REQUIREMENT —
Output the full listing below exactly as it reads, and skip anything that is a picture.

COLLECTED DATA —
=-=-=-=-=

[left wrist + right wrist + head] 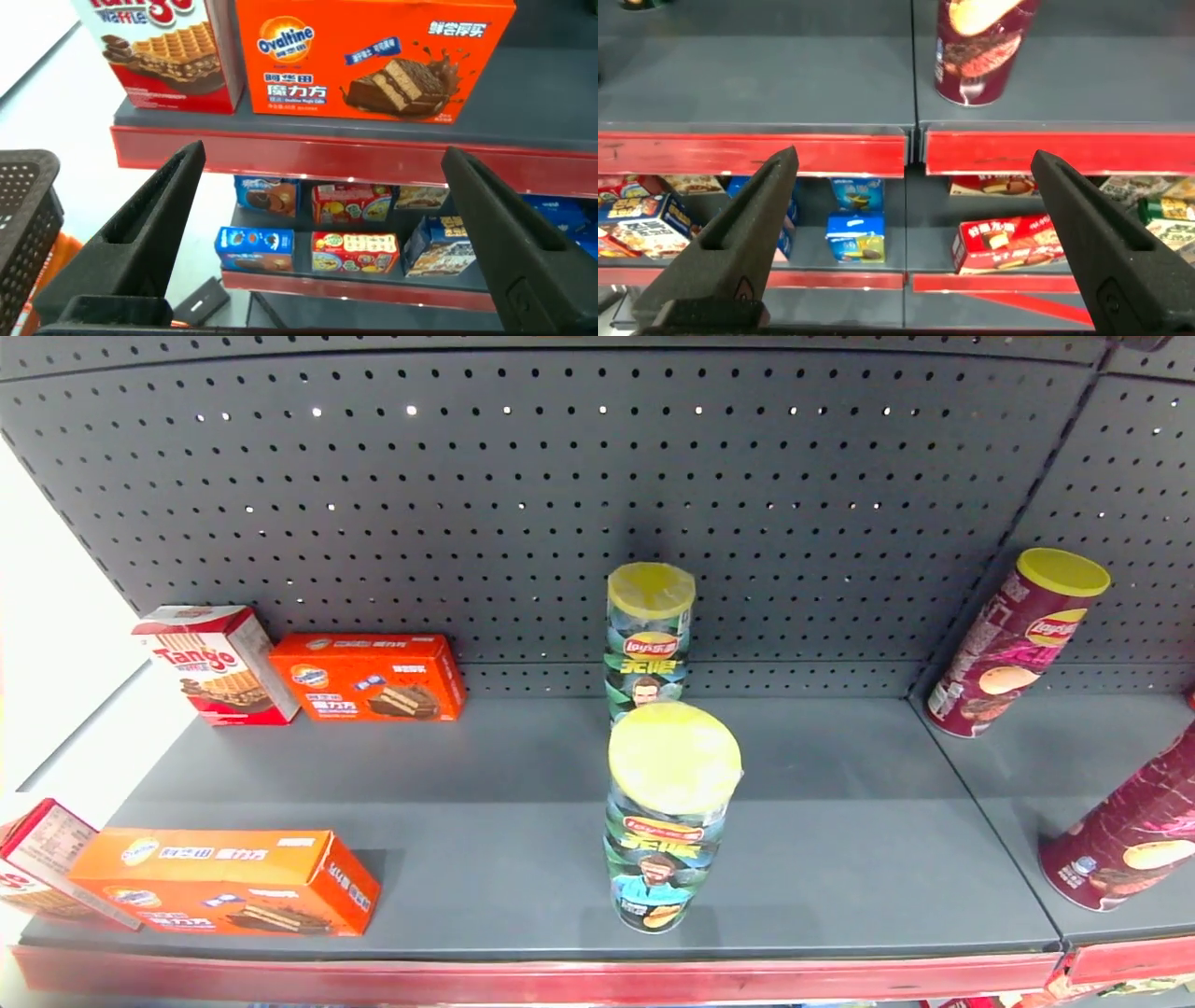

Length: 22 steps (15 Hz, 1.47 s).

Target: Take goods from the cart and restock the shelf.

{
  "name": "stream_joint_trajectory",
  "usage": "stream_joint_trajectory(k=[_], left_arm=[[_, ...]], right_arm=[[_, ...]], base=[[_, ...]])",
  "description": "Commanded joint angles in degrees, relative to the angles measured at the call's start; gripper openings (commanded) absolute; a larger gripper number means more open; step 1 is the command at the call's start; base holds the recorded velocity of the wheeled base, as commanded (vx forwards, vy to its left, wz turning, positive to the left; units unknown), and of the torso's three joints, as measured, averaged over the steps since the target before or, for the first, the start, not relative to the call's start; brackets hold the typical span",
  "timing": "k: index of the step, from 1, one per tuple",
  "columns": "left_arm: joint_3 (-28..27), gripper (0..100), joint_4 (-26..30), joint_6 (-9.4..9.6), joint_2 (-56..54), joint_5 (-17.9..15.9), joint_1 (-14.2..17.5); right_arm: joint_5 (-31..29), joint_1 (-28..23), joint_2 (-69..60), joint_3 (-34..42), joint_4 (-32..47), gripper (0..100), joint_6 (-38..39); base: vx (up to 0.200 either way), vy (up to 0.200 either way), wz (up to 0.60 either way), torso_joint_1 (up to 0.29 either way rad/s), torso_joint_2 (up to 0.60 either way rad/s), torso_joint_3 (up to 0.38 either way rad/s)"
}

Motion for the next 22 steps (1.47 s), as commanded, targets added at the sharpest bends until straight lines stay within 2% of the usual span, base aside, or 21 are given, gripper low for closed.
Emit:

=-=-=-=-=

RESULT —
[left wrist + right wrist + head] 

Length: 22 steps (15 Hz, 1.47 s).

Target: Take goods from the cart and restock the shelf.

{
  "name": "stream_joint_trajectory",
  "usage": "stream_joint_trajectory(k=[_], left_arm=[[_, ...]], right_arm=[[_, ...]], base=[[_, ...]])",
  "description": "Commanded joint angles in degrees, relative to the angles measured at the call's start; gripper openings (commanded) absolute; a larger gripper number means more open; step 1 is the command at the call's start; base holds the recorded velocity of the wheeled base, as commanded (vx forwards, vy to its left, wz turning, positive to the left; units unknown), and of the torso's three joints, as measured, averaged over the steps since the target before or, for the first, the start, not relative to the call's start; brackets hold the typical span",
  "timing": "k: index of the step, from 1, one per tuple",
  "columns": "left_arm: joint_3 (-28..27), gripper (0..100), joint_4 (-26..30), joint_6 (-9.4..9.6), joint_2 (-56..54), joint_5 (-17.9..15.9), joint_1 (-14.2..17.5); right_arm: joint_5 (-31..29), joint_1 (-28..23), joint_2 (-69..60), joint_3 (-34..42), joint_4 (-32..47), gripper (0..100), joint_6 (-38..39); base: vx (up to 0.200 either way), vy (up to 0.200 either way), wz (up to 0.60 either way), torso_joint_1 (up to 0.29 either way rad/s), torso_joint_2 (up to 0.60 either way rad/s), torso_joint_3 (up to 0.38 either way rad/s)"
}

Motion for the next 22 steps (1.47 s), as commanded, targets added at the sharpest bends until straight lines stay within 2% of the usual span, base aside, or 21 are given, gripper low for closed.
Emit:

No additional work is needed on this exercise.